◆ What to produce
Every line of the listing must be repeated exactly.

* * * *

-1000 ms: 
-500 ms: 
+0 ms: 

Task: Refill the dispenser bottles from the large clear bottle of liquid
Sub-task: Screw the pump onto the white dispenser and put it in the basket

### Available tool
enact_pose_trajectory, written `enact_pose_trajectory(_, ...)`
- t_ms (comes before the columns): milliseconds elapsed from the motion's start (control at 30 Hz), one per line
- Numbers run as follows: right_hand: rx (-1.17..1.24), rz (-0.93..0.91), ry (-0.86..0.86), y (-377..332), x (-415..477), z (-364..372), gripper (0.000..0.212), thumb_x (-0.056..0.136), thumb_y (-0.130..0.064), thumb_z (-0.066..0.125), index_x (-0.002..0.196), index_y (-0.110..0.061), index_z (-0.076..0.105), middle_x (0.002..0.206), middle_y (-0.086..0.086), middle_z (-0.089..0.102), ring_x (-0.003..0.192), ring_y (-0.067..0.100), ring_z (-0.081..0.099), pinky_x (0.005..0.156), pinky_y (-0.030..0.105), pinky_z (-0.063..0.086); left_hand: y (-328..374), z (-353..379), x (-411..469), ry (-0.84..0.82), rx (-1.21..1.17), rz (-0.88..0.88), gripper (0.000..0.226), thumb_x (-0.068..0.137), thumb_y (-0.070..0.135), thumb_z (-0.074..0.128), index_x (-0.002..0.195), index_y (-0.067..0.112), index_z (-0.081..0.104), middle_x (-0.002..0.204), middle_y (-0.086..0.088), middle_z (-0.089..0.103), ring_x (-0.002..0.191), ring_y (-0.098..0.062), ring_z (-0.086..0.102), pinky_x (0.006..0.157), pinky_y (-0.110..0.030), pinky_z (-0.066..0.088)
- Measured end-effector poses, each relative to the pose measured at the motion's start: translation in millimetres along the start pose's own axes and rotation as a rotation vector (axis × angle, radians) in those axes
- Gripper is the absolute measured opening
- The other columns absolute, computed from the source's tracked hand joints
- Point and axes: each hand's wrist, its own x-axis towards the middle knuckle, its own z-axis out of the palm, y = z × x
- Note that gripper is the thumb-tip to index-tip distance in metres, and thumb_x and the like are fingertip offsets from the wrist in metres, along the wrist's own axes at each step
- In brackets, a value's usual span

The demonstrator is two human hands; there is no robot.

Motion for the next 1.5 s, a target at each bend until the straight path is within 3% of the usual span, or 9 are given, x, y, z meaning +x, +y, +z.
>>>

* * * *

◆ Response
-1000 ms: 
-500 ms: 
+0 ms: 

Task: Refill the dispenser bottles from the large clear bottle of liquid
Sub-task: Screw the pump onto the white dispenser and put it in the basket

### Available tool
enact_pose_trajectory, written `enact_pose_trajectory(_, ...)`
- t_ms (comes before the columns): milliseconds elapsed from the motion's start (control at 30 Hz), one per line
- Numbers run as follows: right_hand: rx (-1.17..1.24), rz (-0.93..0.91), ry (-0.86..0.86), y (-377..332), x (-415..477), z (-364..372), gripper (0.000..0.212), thumb_x (-0.056..0.136), thumb_y (-0.130..0.064), thumb_z (-0.066..0.125), index_x (-0.002..0.196), index_y (-0.110..0.061), index_z (-0.076..0.105), middle_x (0.002..0.206), middle_y (-0.086..0.086), middle_z (-0.089..0.102), ring_x (-0.003..0.192), ring_y (-0.067..0.100), ring_z (-0.081..0.099), pinky_x (0.005..0.156), pinky_y (-0.030..0.105), pinky_z (-0.063..0.086); left_hand: y (-328..374), z (-353..379), x (-411..469), ry (-0.84..0.82), rx (-1.21..1.17), rz (-0.88..0.88), gripper (0.000..0.226), thumb_x (-0.068..0.137), thumb_y (-0.070..0.135), thumb_z (-0.074..0.128), index_x (-0.002..0.195), index_y (-0.067..0.112), index_z (-0.081..0.104), middle_x (-0.002..0.204), middle_y (-0.086..0.088), middle_z (-0.089..0.103), ring_x (-0.002..0.191), ring_y (-0.098..0.062), ring_z (-0.086..0.102), pinky_x (0.006..0.157), pinky_y (-0.110..0.030), pinky_z (-0.066..0.088)
- Measured end-effector poses, each relative to the pose measured at the motion's start: translation in millimetres along the start pose's own axes and rotation as a rotation vector (axis × angle, radians) in those axes
- Gripper is the absolute measured opening
- The other columns absolute, computed from the source's tracked hand joints
- Point and axes: each hand's wrist, its own x-axis towards the middle knuckle, its own z-axis out of the palm, y = z × x
- Note that gripper is the thumb-tip to index-tip distance in metres, and thumb_x and the like are fingertip offsets from the wrist in metres, along the wrist's own axes at each step
- In brackets, a value's usual span

The demonstrator is two human hands; there is no robot.

Motion for the next 1.5 s, a target at each bend until the straight path is within 3% of the usual span, or 9 are given, x, y, z meaning +x, +y, +z.
>>>

The complete answer has been presented.